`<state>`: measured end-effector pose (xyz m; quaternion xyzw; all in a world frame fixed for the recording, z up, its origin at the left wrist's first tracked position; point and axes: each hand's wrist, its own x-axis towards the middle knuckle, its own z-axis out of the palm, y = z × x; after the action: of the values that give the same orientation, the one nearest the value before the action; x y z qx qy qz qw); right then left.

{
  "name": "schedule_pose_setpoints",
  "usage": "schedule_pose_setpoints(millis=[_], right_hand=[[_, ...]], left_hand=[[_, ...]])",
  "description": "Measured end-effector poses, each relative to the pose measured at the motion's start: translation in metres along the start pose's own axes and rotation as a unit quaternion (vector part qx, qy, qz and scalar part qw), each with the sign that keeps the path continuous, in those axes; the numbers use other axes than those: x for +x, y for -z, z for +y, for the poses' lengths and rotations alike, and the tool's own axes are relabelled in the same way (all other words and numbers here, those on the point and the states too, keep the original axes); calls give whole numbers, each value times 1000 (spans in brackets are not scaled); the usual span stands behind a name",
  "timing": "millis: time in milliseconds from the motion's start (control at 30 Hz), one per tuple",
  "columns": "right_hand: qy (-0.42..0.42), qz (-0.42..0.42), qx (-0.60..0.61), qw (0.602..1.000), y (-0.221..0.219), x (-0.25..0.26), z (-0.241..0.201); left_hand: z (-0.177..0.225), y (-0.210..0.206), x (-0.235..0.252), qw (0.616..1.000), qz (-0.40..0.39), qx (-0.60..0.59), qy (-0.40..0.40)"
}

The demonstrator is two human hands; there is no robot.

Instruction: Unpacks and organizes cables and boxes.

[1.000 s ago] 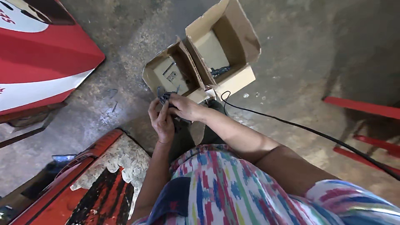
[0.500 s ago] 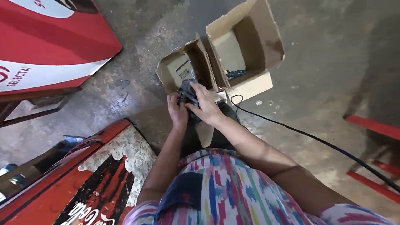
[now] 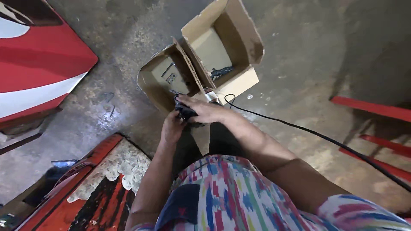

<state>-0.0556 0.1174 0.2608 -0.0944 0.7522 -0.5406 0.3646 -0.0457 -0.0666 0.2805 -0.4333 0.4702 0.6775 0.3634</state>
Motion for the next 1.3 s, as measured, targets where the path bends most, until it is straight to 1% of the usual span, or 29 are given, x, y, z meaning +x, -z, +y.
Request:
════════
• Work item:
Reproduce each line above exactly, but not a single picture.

• Solved exercise:
`<state>`: measured end-effector pose (xyz m; quaternion xyzw; all in a world frame fixed for the recording, z up, its origin at the left wrist's first tracked position; point and axes: each hand's wrist, its own x-axis towards the middle knuckle, its own z-axis out of the palm, y = z × x; after the action: of the values that give the same orientation, the one nearest the value before the action; x y z qx qy qz qw); right then left.

{
  "name": "schedule_pose_setpoints",
  "usage": "schedule_pose_setpoints(millis=[_], right_hand=[[_, ...]], left_hand=[[_, ...]])",
  "description": "Measured end-effector poses, each relative to the pose measured at the motion's start: translation in metres along the start pose's own axes and rotation as a unit quaternion (vector part qx, qy, qz and scalar part qw), each with the sign that keeps the path continuous, in those axes; the numbers use other axes than those: x for +x, y for -z, z for +y, for the poses' lengths and rotations alike, and the tool's own axes are relabelled in the same way (all other words and numbers here, those on the point and the states too, keep the original axes); calls give whole numbers, each value times 1000 (spans in brackets are not scaled); the usual span stands behind a name",
  "timing": "millis: time in milliseconds from the motion's start (control at 30 Hz), one per tuple",
  "columns": "right_hand: qy (-0.42..0.42), qz (-0.42..0.42), qx (-0.60..0.61), qw (0.602..1.000), y (-0.221..0.219), x (-0.25..0.26), z (-0.241..0.201); left_hand: z (-0.177..0.225), y (-0.210..0.206), x (-0.235..0.252), qw (0.616..1.000), qz (-0.40..0.39), qx (-0.60..0.59), qy (-0.40..0.40)"
}

The demonstrator is two human hands; there is no robot.

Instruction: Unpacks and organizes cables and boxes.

[1.000 s ago] 
[0.500 s ago] 
[now] 

<state>-0.0556 0.1174 0.2608 -0.0944 0.7522 -0.5406 0.3646 -0.0457 -0.0666 0.2805 -0.4333 0.4702 0.6775 0.3634</state>
Motion for the next 1.3 s, as measured, targets where the path bends most, until it is straight to 1% of the usual span, or 29 are given, x, y, z meaning +x, -z, +y.
Request:

The work for this exercise is now done.